**EXERCISE PROMPT**
Restate every line of the material below word for word, skipping the images.

#### GIVEN MATERIAL

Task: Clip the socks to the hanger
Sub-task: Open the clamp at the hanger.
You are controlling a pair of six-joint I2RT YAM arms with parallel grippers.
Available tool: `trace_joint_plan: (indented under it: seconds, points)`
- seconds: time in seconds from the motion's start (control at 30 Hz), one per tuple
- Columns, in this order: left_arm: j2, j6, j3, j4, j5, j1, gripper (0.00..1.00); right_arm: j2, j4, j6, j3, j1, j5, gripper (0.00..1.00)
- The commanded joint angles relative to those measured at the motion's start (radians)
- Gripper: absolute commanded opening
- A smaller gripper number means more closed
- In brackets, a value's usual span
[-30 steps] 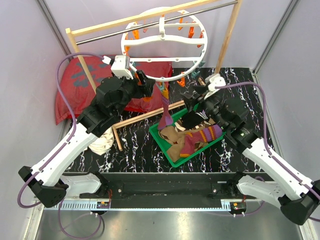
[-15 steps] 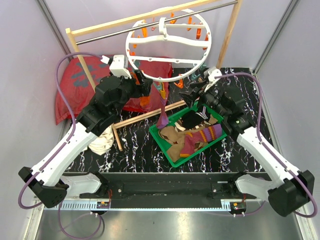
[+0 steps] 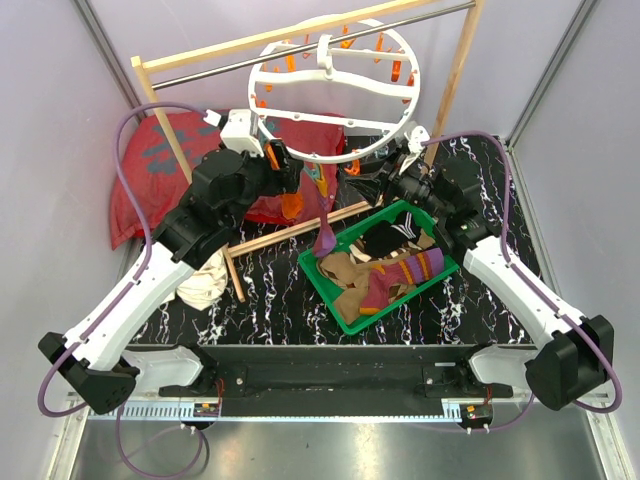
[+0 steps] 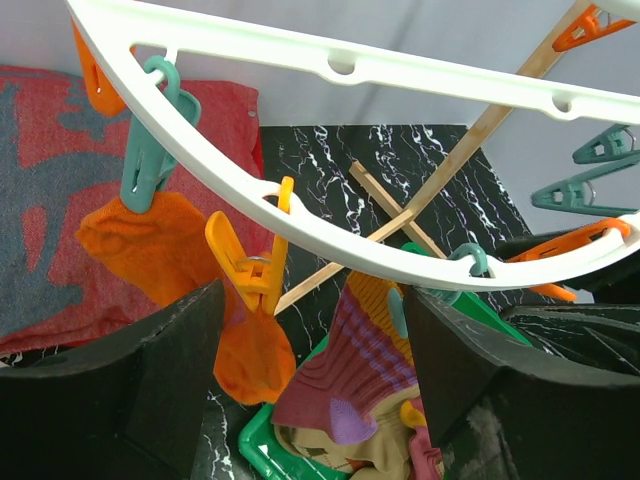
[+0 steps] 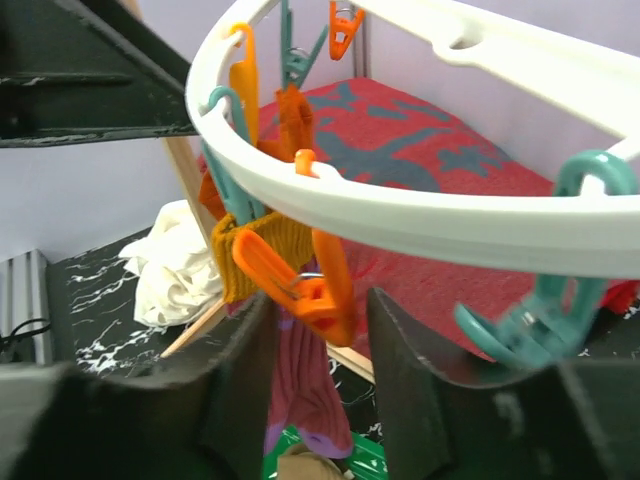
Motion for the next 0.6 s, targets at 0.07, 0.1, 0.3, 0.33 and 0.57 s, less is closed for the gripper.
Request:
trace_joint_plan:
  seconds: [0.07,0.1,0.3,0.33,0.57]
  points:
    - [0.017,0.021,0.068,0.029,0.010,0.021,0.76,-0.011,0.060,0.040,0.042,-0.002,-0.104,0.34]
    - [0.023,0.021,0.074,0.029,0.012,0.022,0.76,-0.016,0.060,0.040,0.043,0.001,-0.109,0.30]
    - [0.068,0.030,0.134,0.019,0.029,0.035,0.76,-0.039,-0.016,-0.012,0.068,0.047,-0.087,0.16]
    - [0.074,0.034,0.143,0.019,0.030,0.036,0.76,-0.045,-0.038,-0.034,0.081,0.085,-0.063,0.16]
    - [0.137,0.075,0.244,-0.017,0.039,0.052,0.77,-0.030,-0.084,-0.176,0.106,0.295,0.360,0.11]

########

**RESULT OF THE TASK**
Task: Clip the socks to the hanger
Sub-task: Open the clamp at the hanger.
You are controlling a pair of six-joint I2RT YAM arms with parallel grippers.
Available tool: `trace_joint_plan: (indented under it: seconds, points)`
- seconds: time in seconds from the motion's start (control at 30 Hz), one per tuple
- Columns, in this order: left_arm: j2, j6, j3, j4, j5, j1, gripper (0.00..1.00); right_arm: j2, j4, j6, j3, j1, j5, gripper (0.00..1.00)
- The commanded joint angles relative to those measured at the motion's start (radians)
- Gripper: absolute commanded opening
- A smaller gripper number means more closed
- In brackets, a value's usual span
[-30 steps] 
[-15 steps] 
[+0 steps] 
[+0 steps] 
[+0 steps] 
Motion for the next 0.6 s, targets at 0.07, 0.1, 0.3, 0.33 and 0.57 s, less is closed for the gripper.
Request:
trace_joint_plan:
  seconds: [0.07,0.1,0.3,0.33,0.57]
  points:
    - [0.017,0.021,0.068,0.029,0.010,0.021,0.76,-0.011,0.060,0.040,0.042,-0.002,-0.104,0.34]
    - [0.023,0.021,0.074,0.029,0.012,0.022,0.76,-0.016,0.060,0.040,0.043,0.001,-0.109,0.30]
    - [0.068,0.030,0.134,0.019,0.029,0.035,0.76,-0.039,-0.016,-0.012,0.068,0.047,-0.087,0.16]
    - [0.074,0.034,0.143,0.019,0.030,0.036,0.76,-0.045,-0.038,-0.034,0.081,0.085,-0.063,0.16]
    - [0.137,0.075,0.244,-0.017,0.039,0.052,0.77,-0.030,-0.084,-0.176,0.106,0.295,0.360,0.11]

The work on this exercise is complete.